Winifred Nicholson Jake and Kate on the Isle of Wight 1931 © Trustees of Winifred Nicholson

Biography

Born 1893
Died 1981
Nationality English
Birth place Oxford
Death place Carlisle, Cumbria

Winifred Roberts was born into a renowned English family, prominent in art and politics. Initially she studied painting under her grandfather, the 9th Earl of Carlisle, before enrolling at the Byam Shaw School of Art, London in 1912. Two years later, she was showing at the Royal Academy. A trip to India in 1919 sparked a lifelong interest in the portrayal of light, shade and space using colour. She married the artist Ben Nicholson in 1920; they exhibited together in numerous London exhibitions during the 1920s.
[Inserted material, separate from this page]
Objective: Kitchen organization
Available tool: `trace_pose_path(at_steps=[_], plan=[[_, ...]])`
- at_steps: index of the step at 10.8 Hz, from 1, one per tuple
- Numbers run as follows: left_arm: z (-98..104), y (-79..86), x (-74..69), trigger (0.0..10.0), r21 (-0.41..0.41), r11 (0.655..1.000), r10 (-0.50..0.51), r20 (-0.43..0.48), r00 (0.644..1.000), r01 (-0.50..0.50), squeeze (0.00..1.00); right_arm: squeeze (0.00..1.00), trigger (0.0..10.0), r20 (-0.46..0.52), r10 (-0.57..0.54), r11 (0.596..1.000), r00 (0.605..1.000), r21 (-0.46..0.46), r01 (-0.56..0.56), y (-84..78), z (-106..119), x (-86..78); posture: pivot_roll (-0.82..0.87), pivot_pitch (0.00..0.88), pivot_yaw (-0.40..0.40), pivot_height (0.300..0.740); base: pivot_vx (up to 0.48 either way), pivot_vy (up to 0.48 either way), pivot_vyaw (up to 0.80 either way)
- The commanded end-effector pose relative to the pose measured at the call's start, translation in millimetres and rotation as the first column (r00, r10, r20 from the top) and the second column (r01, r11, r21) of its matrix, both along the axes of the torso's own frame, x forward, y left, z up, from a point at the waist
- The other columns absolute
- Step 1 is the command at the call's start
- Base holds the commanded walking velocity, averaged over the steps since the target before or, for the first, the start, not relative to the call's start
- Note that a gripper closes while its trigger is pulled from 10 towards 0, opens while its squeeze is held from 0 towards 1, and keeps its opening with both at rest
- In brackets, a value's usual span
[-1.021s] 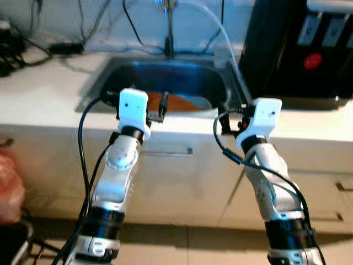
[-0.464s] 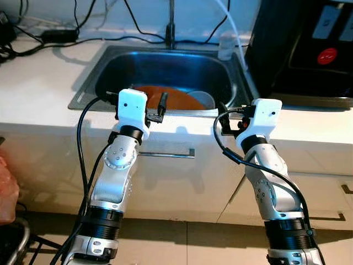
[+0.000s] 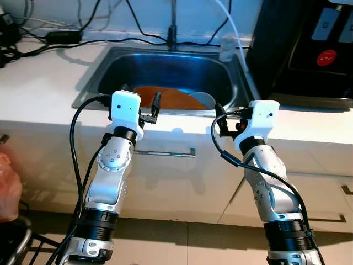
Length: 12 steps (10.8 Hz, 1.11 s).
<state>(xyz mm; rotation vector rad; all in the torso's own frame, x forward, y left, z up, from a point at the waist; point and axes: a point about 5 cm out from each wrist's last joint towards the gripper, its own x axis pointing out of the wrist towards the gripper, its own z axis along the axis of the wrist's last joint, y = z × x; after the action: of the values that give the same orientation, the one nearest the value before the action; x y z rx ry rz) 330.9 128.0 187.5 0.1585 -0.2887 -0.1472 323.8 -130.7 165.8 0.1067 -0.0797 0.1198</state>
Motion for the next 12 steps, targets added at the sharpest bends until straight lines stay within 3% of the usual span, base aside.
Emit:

By 1931 they had separated and shortly after Winifred moved to Paris, where she remained for the next six years, associating with the Abstraction-Création group and experimenting with abstraction. Between 1925 and 1935 she was a member of the Seven and Five Society, showing in 11 of their exhibitions including the first entirely abstract exhibition in Britain, held at the Zwemmer Gallery, London. Winifred visited the Hebrides and Western Scotland many times during the 1940s and ‘50s and in 1953 she exhibited works from these trips at the Scottish Gallery, Edinburgh. Many of them were landscapes or flower paintings, for which she was well known. During her lifetime she showed in over 200 group exhibitions and in 1979 a major touring retrospective was organised by the Scottish Arts Council.